§ Exercise material
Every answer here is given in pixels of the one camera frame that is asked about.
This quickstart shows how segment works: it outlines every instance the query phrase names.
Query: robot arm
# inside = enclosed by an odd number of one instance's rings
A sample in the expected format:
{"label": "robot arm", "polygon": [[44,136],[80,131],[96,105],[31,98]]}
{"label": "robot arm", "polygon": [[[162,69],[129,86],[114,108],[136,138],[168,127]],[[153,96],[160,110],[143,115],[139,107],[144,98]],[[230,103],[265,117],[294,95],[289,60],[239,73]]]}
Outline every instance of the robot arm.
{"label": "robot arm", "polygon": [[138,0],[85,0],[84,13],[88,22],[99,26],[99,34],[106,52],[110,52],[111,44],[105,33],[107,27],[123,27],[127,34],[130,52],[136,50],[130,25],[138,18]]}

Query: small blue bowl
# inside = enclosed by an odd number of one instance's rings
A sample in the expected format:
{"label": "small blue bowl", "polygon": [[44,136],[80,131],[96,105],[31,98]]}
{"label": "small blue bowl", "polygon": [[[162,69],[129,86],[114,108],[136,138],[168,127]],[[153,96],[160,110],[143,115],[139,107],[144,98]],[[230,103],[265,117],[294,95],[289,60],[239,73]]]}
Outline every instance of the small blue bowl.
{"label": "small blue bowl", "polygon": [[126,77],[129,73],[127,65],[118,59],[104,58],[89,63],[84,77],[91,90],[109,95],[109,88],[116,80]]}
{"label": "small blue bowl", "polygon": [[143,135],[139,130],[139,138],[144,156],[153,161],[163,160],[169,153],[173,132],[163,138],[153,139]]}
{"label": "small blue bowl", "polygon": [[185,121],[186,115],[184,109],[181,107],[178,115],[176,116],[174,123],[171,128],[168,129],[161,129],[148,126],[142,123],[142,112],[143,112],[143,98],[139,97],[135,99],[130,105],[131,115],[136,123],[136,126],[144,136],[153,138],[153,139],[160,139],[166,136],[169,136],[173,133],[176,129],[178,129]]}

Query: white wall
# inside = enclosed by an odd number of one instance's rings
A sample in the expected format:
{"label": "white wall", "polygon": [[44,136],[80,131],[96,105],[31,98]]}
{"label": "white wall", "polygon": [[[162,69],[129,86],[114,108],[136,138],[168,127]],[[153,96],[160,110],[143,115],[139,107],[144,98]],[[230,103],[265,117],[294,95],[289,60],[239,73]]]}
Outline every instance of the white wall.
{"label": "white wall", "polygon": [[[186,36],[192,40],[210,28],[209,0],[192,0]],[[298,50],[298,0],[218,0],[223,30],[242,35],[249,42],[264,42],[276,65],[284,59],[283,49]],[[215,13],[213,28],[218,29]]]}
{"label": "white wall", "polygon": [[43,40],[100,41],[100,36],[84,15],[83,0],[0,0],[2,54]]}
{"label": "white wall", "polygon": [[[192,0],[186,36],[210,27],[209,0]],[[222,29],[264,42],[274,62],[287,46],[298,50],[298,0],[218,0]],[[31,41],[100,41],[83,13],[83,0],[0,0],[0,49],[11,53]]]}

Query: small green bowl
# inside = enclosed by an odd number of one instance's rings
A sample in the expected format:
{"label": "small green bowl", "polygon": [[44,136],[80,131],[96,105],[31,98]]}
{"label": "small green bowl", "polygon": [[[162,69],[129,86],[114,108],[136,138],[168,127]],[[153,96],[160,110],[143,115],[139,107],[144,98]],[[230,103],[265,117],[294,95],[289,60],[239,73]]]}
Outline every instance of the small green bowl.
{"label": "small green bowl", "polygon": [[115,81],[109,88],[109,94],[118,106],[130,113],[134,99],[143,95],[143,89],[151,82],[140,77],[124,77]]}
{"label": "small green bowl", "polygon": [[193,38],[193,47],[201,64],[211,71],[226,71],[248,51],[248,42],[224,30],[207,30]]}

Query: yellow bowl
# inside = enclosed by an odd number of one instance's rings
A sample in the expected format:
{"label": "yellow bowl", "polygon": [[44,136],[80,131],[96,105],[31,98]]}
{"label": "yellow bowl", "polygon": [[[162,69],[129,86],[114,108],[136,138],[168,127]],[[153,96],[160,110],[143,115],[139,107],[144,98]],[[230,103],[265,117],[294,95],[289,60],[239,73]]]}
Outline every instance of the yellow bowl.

§ Problem statement
Nothing but an exact copy of the records belongs in the answer.

§ Answer for the task
Every answer here is given in pixels of the one camera frame that is asked about.
This quickstart shows how segment works: it outlines every instance the query phrase names.
Query: robot arm
# inside = enclosed by an odd number of one instance's rings
A sample in the expected format:
{"label": "robot arm", "polygon": [[44,136],[80,131],[96,105],[31,98]]}
{"label": "robot arm", "polygon": [[[162,69],[129,86],[114,108],[136,138],[168,127]],[[153,96],[160,110],[143,115],[139,107],[144,98]],[[230,103],[265,117],[294,95],[289,60],[239,73]]]}
Outline every instance of the robot arm.
{"label": "robot arm", "polygon": [[138,0],[85,0],[84,13],[88,22],[99,26],[99,34],[106,52],[110,52],[111,44],[105,33],[107,27],[123,27],[127,34],[130,52],[136,50],[130,25],[138,18]]}

Query: small blue bowl
# inside = enclosed by an odd number of one instance's rings
A sample in the expected format:
{"label": "small blue bowl", "polygon": [[44,136],[80,131],[96,105],[31,98]]}
{"label": "small blue bowl", "polygon": [[[162,69],[129,86],[114,108],[136,138],[168,127]],[[153,96],[160,110],[143,115],[139,107],[144,98]],[[230,103],[265,117],[294,95],[289,60],[239,73]]]}
Outline every instance of the small blue bowl.
{"label": "small blue bowl", "polygon": [[126,77],[129,73],[127,65],[118,59],[104,58],[89,63],[84,77],[91,90],[109,95],[109,88],[116,80]]}
{"label": "small blue bowl", "polygon": [[143,135],[139,130],[139,138],[144,156],[153,161],[163,160],[169,153],[173,132],[163,138],[153,139]]}
{"label": "small blue bowl", "polygon": [[185,121],[186,115],[184,109],[181,107],[178,115],[176,116],[174,123],[171,128],[168,129],[161,129],[148,126],[142,123],[142,112],[143,112],[143,98],[139,97],[135,99],[130,105],[131,115],[136,123],[136,126],[144,136],[153,138],[153,139],[160,139],[166,136],[169,136],[173,133],[176,129],[178,129]]}

Query: white wall
# inside = enclosed by an odd number of one instance's rings
A sample in the expected format:
{"label": "white wall", "polygon": [[44,136],[80,131],[96,105],[31,98]]}
{"label": "white wall", "polygon": [[[162,69],[129,86],[114,108],[136,138],[168,127]],[[153,96],[160,110],[143,115],[139,107],[144,98]],[[230,103],[265,117],[294,95],[289,60],[239,73]]]}
Outline every instance of the white wall.
{"label": "white wall", "polygon": [[[186,36],[192,40],[210,28],[209,0],[192,0]],[[298,50],[298,0],[218,0],[223,30],[242,35],[249,42],[264,42],[276,65],[284,59],[283,49]],[[215,13],[213,28],[218,29]]]}
{"label": "white wall", "polygon": [[43,40],[100,41],[100,36],[84,15],[83,0],[0,0],[2,54]]}
{"label": "white wall", "polygon": [[[192,0],[186,36],[210,27],[209,0]],[[222,29],[264,42],[274,62],[287,46],[298,50],[298,0],[218,0]],[[31,41],[100,41],[83,13],[83,0],[0,0],[0,49],[11,53]]]}

Query: small green bowl
# inside = enclosed by an odd number of one instance's rings
A sample in the expected format:
{"label": "small green bowl", "polygon": [[44,136],[80,131],[96,105],[31,98]]}
{"label": "small green bowl", "polygon": [[[162,69],[129,86],[114,108],[136,138],[168,127]],[[153,96],[160,110],[143,115],[139,107],[144,98]],[[230,103],[265,117],[294,95],[289,60],[239,73]]]}
Outline every instance of the small green bowl.
{"label": "small green bowl", "polygon": [[115,81],[109,88],[109,94],[118,106],[130,113],[134,99],[143,95],[143,89],[151,82],[140,77],[124,77]]}
{"label": "small green bowl", "polygon": [[193,38],[193,47],[201,64],[211,71],[226,71],[248,51],[248,42],[224,30],[207,30]]}

Query: yellow bowl
# inside = enclosed by an odd number of one instance's rings
A sample in the expected format:
{"label": "yellow bowl", "polygon": [[44,136],[80,131],[96,105],[31,98]]}
{"label": "yellow bowl", "polygon": [[[162,69],[129,86],[114,108],[136,138],[168,127]],[[153,96],[160,110],[143,115],[139,107],[144,98]],[[230,103],[265,117],[294,95],[289,60],[239,73]]]}
Outline every instance of the yellow bowl.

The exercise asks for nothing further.